Но истина заключалась в том, что судья Айртон, как и все мы, питал иллюзии относительно морского воздуха и простого образа жизни.
Каждый год, обычно в конце весны или начале лета, он начинал сдержанно сетовать на здоровье. Для таких сомнений у него не было оснований. Он обладал поистине луженым желудком. Но у него вошло в привычку арендовать коттедж на достаточно отдаленном участке побережья, подальше от морских курортов, и проводить в нем несколько недель или месяц.
Он не купался в море — никому не доводилось стать свидетелем потрясающего зрелища судьи Айртона в купальном костюме. Как правило, он предпочитал, расположившись на садовом стуле и нахохлившись, как сова, читать своих любимых авторов XVIII века. Порой, решив все же заняться здоровьем, он неторопливой грузной походкой прогуливался по полосе песка, с сигарой во рту и с выражением отвращения на лице.
«Дюны», его нынешнее бунгало, было лучше, чем большинство предыдущих. Он пошел даже на то, чтобы приобрести его, ибо в нем оказалась приличная ванная. Оно было сложено из кирпича, покрытого желтой штукатуркой, с высокими французскими окнами, выходящими на море. В нем имелись две комнаты, разделенные холлом, кухня и ванная в задней части дома. Перед ним, за широким газоном, на котором никакими силами нельзя было вырастить траву, тянулось асфальтовое шоссе, уходившее на восток к Таунишу и на запад к изгибу залива Хорсшу-Бей. По другую сторону этой дороги, за спутанными зарослями растительности, напоминавшими траву, заплетенную морскими водорослями, к морю полого спускался склон белоснежного песка.
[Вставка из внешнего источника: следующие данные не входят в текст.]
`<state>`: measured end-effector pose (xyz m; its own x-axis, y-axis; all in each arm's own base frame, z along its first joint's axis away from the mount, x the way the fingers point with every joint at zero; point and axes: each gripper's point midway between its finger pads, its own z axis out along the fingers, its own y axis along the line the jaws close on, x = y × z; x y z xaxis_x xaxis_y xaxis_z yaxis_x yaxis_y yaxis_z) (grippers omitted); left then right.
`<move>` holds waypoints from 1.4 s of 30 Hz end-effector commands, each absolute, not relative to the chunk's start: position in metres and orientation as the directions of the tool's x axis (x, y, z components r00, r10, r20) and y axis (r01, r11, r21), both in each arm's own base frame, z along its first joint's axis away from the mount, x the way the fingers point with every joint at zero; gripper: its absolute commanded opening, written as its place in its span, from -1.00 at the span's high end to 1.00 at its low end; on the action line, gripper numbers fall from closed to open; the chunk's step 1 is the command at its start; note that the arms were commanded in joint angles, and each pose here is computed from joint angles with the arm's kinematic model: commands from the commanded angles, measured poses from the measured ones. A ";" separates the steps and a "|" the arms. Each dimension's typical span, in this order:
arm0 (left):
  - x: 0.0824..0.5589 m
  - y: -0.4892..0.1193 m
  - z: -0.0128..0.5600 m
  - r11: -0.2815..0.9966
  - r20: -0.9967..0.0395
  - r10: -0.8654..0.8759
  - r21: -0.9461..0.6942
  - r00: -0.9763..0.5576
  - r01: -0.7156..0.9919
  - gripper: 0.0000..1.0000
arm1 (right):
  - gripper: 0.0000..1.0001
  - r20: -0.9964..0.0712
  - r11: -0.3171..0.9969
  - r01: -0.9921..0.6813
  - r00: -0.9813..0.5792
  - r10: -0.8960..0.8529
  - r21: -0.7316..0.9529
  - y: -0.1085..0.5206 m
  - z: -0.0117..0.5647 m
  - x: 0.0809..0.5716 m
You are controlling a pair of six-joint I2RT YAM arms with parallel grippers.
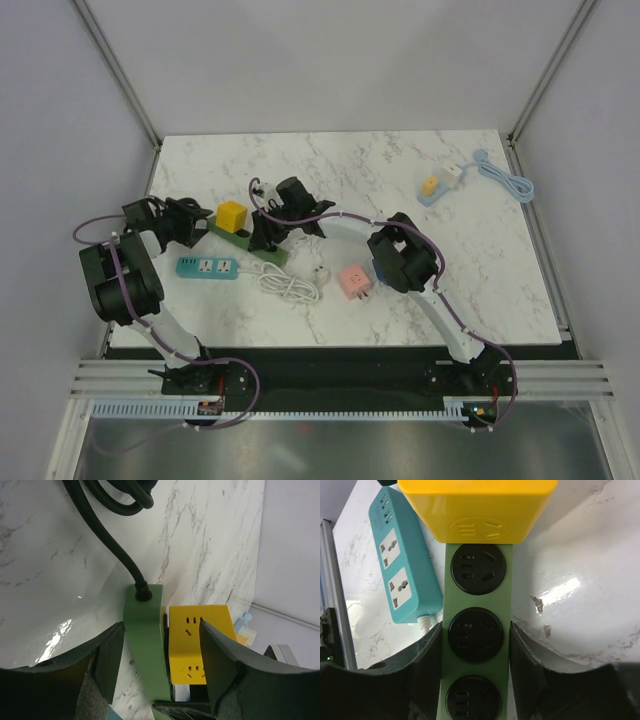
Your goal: Pull the plug off the socket
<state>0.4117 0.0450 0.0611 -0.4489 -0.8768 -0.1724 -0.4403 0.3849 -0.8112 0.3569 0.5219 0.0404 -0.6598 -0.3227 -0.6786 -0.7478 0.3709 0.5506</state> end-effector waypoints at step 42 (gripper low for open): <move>0.418 -0.004 0.067 0.586 -0.326 -0.746 -0.736 -0.580 -0.339 0.95 | -0.96 -0.787 0.135 -0.788 -0.613 -0.074 0.601 0.543 0.130 0.411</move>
<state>0.4158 0.0231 0.0424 -0.4778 -0.8459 -0.2368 -0.4882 0.4799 -0.7289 0.4237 0.5259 0.1274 -0.6326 -0.0737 -0.7710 -0.7672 0.1964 0.6107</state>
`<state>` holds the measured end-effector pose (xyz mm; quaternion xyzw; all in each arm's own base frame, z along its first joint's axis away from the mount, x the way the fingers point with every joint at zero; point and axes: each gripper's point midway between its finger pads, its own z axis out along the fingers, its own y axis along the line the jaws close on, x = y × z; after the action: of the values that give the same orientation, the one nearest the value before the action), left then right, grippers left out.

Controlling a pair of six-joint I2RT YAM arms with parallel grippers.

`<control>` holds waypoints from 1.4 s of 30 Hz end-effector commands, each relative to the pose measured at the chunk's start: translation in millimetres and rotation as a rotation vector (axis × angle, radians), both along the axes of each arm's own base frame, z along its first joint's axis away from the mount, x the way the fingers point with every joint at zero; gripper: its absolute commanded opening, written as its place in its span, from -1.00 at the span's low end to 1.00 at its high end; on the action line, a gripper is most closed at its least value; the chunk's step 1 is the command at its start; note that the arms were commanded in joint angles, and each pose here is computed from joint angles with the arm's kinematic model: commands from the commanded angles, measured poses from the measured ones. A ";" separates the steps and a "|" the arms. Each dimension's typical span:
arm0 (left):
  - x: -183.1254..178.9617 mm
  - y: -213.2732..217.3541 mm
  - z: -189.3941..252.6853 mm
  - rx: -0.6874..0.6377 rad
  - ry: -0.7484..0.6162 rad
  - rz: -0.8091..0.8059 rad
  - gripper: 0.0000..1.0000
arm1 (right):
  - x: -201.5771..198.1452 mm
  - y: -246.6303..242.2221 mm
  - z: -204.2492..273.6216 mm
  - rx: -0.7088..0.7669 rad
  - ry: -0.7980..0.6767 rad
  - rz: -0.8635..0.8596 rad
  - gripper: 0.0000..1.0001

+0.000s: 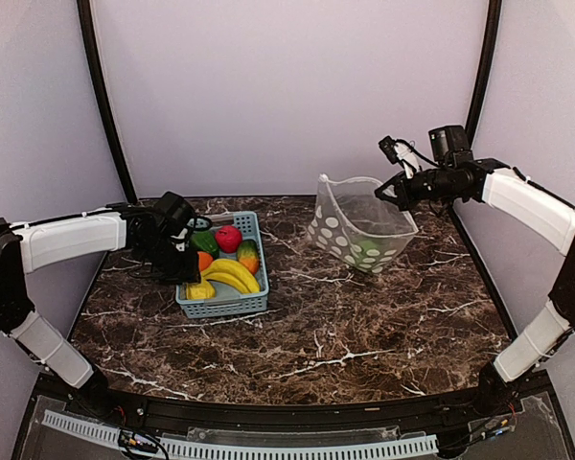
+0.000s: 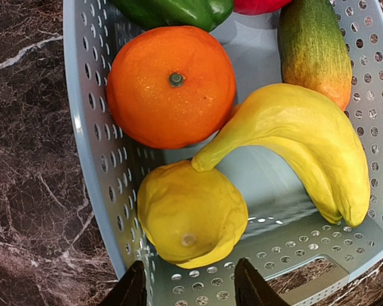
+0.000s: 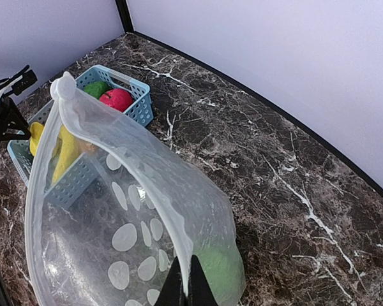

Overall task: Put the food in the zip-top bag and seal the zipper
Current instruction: Pick up the fake fruit from the bin.

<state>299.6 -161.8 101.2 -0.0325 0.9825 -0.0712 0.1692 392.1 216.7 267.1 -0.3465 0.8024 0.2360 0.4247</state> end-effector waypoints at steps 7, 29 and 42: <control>18.4 -0.6 1.2 0.030 -0.047 0.019 -0.08 | -3.0 3.5 4.4 0.021 -0.020 0.021 -1.00; 31.9 -14.8 -3.8 0.158 -0.071 -0.051 -0.37 | -4.6 3.3 -1.4 0.017 -0.009 0.023 -1.00; 20.0 -24.0 49.6 0.213 -0.127 -0.136 -0.58 | -5.2 5.0 -2.2 0.022 -0.001 0.033 -1.00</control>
<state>329.4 -193.3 124.4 0.0404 0.9746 0.0078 0.2200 387.8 219.1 260.1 -0.3498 0.8023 0.2469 0.4160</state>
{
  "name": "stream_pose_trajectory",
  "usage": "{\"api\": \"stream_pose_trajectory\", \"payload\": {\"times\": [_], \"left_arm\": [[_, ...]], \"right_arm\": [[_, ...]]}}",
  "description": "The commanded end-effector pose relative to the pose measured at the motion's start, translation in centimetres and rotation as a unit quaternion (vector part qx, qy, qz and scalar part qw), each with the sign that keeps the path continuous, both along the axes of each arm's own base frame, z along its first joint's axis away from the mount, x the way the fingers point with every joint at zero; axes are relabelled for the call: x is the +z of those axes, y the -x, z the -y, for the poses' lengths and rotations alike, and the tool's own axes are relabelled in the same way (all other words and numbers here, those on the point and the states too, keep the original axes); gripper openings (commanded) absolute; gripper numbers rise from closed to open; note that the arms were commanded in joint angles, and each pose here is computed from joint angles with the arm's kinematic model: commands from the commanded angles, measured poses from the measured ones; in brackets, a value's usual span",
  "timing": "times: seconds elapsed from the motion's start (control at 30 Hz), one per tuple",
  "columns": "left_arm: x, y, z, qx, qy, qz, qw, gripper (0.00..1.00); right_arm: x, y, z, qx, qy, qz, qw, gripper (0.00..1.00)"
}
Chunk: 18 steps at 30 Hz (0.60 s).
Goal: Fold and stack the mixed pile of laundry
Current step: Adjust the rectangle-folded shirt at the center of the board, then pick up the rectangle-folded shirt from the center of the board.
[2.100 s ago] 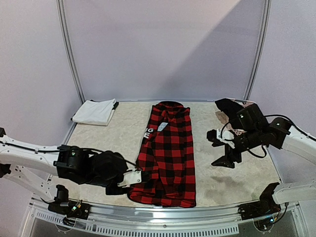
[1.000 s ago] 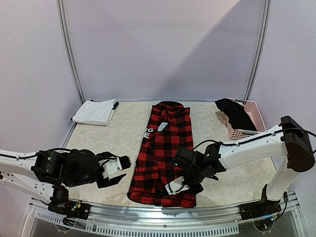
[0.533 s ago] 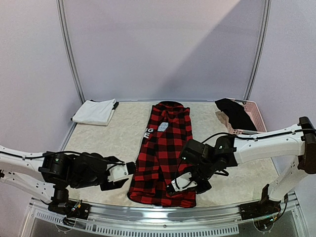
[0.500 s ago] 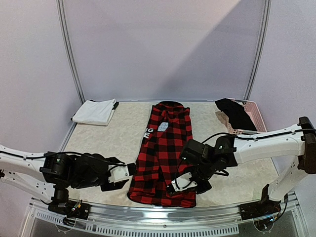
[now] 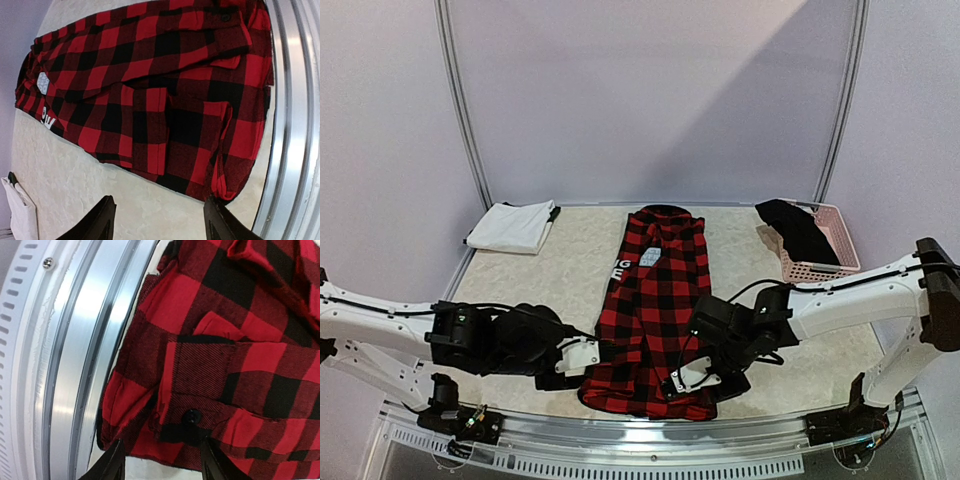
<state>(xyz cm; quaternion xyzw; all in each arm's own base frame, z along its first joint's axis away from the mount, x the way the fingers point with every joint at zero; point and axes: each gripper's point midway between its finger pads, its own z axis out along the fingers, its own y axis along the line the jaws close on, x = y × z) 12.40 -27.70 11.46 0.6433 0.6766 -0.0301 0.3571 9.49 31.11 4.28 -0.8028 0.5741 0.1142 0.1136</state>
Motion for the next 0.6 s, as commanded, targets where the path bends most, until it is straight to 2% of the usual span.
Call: {"api": "stream_pose_trajectory", "payload": {"times": [0.0, 0.13, 0.27, 0.47, 0.57], "left_arm": [[-0.2, -1.0, 1.1, -0.005, -0.001, -0.033, 0.999, 0.62], [-0.1, -2.8, 1.3, 0.02, 0.032, -0.067, 0.997, 0.61], [0.6, -4.8, 1.2, 0.051, 0.059, -0.076, 0.994, 0.61], [0.3, -6.0, 1.8, 0.072, 0.051, -0.097, 0.991, 0.61], [-1.0, -3.0, 2.5, 0.012, 0.031, -0.162, 0.986, 0.59]], "right_arm": [[4.0, -1.9, 0.5, -0.046, -0.061, 0.005, 0.997, 0.52], [9.0, -6.3, 3.0, -0.139, -0.152, -0.011, 0.979, 0.54], [12.3, -10.4, 5.7, -0.234, -0.216, 0.014, 0.948, 0.55], [13.6, -11.6, 6.8, -0.27, -0.244, 0.02, 0.931, 0.55], [13.1, -9.9, 6.4, -0.243, -0.241, -0.017, 0.94, 0.54]]}}
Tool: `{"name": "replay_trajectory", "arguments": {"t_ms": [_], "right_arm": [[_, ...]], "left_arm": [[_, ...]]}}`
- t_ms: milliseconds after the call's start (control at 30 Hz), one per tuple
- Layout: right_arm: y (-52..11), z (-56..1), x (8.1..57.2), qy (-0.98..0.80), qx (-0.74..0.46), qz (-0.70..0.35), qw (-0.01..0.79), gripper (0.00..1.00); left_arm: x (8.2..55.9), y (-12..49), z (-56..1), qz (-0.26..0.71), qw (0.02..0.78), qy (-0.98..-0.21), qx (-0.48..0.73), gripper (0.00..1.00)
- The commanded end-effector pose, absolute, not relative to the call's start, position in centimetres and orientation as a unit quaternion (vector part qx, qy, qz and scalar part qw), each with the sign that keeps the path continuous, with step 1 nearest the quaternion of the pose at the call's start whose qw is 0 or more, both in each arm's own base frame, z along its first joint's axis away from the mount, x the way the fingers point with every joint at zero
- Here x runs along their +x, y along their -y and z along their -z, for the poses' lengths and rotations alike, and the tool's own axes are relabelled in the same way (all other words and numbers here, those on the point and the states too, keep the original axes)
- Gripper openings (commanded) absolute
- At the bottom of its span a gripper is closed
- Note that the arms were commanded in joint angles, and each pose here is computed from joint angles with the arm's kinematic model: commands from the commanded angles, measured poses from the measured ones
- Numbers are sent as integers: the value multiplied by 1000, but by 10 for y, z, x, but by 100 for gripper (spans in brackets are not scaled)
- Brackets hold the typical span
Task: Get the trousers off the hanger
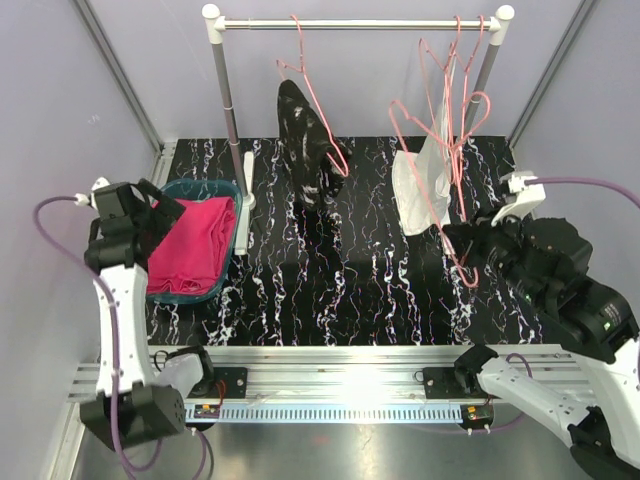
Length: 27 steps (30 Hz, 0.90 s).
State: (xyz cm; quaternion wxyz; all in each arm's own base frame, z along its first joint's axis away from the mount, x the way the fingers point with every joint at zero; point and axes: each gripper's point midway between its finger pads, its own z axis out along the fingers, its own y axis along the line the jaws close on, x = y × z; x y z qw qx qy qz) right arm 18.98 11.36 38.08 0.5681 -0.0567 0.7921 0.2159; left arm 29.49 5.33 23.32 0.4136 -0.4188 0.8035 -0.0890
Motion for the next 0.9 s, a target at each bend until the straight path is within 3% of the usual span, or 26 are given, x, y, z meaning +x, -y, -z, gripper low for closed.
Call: {"name": "replay_trajectory", "arguments": {"t_ms": [0, 133, 500, 667, 867], "right_arm": [[-95, -405, 215, -780, -35, -147, 608, 0], [-96, -430, 250, -757, -14, -102, 645, 0], [-120, -476, 371, -748, 22, -55, 661, 0], [-128, -446, 407, -771, 17, -76, 632, 0], [-131, -408, 407, -792, 23, -86, 604, 0]], "left_arm": [[267, -45, -271, 88, 452, -804, -377, 99], [241, -23, -302, 122, 508, -792, -317, 99], [181, -17, -308, 67, 541, -799, -256, 99], [176, -27, -307, 37, 541, -794, -274, 99], [177, -31, -323, 31, 554, -784, -279, 99]]}}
На протяжении безлюдной полумили в обе стороны «Дюны» были единственным строением. По дороге не ходили никакие маршруты автобусов, хотя она относилась к ведению муниципалитета, который оснастил ее фонарями через каждые двести метров. В хорошую погоду, когда солнце отражалось в синевато-серой воде моря и в охряных струях залива, отсюда открывался прекрасный вид. Но в пасмурные ветреные дни тут было пусто и одиноко.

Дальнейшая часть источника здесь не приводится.